**YOUR INSTRUCTIONS:**
Every line below that has the string "camera" adds one to the count. Give that count by itself.
━━━━━━━━━━━━━━━━
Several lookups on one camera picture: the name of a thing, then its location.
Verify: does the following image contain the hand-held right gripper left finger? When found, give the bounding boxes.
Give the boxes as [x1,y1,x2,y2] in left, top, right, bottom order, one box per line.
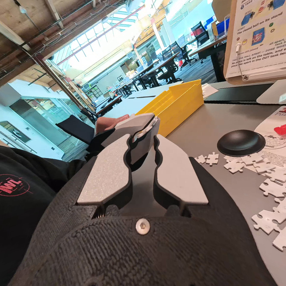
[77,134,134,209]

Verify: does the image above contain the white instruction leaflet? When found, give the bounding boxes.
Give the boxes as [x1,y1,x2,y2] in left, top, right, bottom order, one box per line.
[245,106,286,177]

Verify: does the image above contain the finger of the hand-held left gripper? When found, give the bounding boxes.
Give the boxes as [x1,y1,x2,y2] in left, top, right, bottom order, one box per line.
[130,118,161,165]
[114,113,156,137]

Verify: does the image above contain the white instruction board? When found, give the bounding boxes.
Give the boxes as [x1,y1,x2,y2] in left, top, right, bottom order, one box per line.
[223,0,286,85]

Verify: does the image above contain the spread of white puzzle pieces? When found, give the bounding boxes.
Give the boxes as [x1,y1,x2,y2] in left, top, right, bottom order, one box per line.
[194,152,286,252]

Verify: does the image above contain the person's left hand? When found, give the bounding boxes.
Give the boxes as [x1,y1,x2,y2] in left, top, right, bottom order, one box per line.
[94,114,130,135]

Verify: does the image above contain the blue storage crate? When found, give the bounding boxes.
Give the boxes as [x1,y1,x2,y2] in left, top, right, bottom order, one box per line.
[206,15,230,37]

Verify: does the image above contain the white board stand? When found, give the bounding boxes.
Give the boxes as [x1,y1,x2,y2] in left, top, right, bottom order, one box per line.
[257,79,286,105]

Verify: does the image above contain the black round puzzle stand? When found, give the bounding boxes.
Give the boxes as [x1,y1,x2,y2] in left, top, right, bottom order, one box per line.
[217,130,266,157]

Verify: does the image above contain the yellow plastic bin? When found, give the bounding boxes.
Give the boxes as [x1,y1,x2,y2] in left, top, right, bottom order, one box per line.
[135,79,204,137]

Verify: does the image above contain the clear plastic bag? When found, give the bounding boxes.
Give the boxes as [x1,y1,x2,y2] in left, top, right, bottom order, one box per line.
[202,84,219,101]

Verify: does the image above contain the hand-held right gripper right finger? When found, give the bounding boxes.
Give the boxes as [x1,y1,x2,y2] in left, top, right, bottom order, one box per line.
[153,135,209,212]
━━━━━━━━━━━━━━━━
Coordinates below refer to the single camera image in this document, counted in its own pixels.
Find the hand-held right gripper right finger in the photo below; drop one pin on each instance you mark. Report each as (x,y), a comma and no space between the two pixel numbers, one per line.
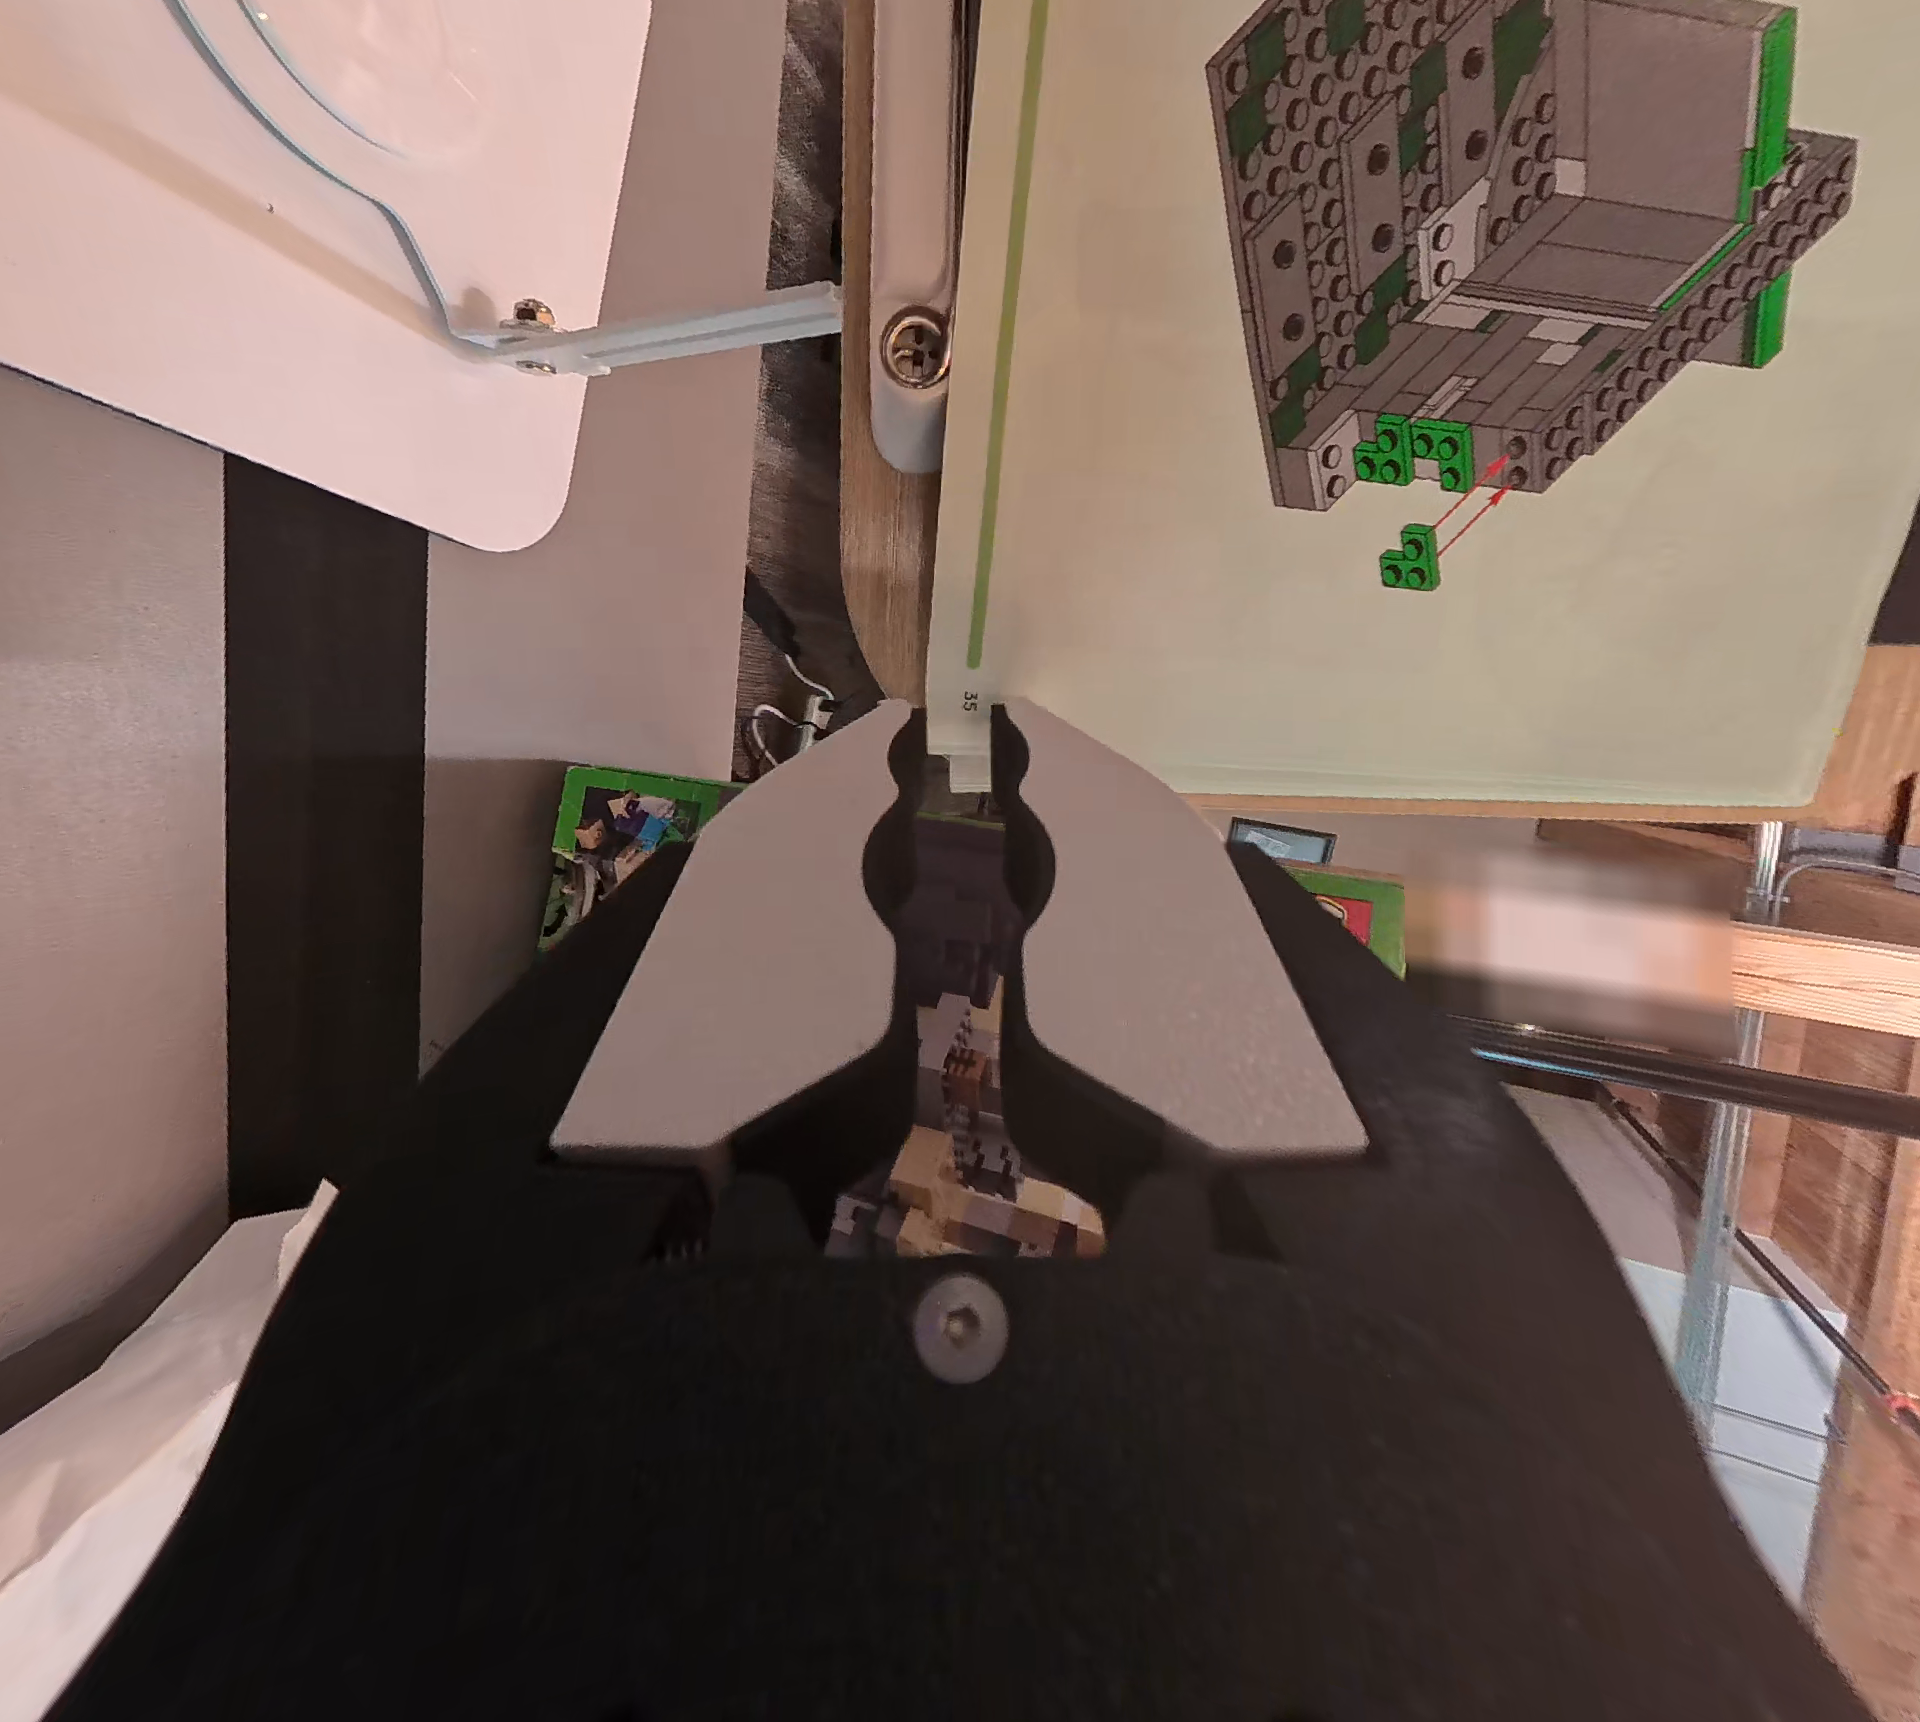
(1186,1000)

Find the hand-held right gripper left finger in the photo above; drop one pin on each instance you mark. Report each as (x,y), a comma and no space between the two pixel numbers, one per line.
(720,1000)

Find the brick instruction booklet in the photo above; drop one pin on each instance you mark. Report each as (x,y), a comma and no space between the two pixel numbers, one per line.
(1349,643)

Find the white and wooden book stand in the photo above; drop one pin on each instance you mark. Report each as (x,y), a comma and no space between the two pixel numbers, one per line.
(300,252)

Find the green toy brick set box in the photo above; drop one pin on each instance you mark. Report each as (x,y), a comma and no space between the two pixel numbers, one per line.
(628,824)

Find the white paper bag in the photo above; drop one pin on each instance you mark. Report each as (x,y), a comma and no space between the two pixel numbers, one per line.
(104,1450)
━━━━━━━━━━━━━━━━
**TASK OUTPUT:**
2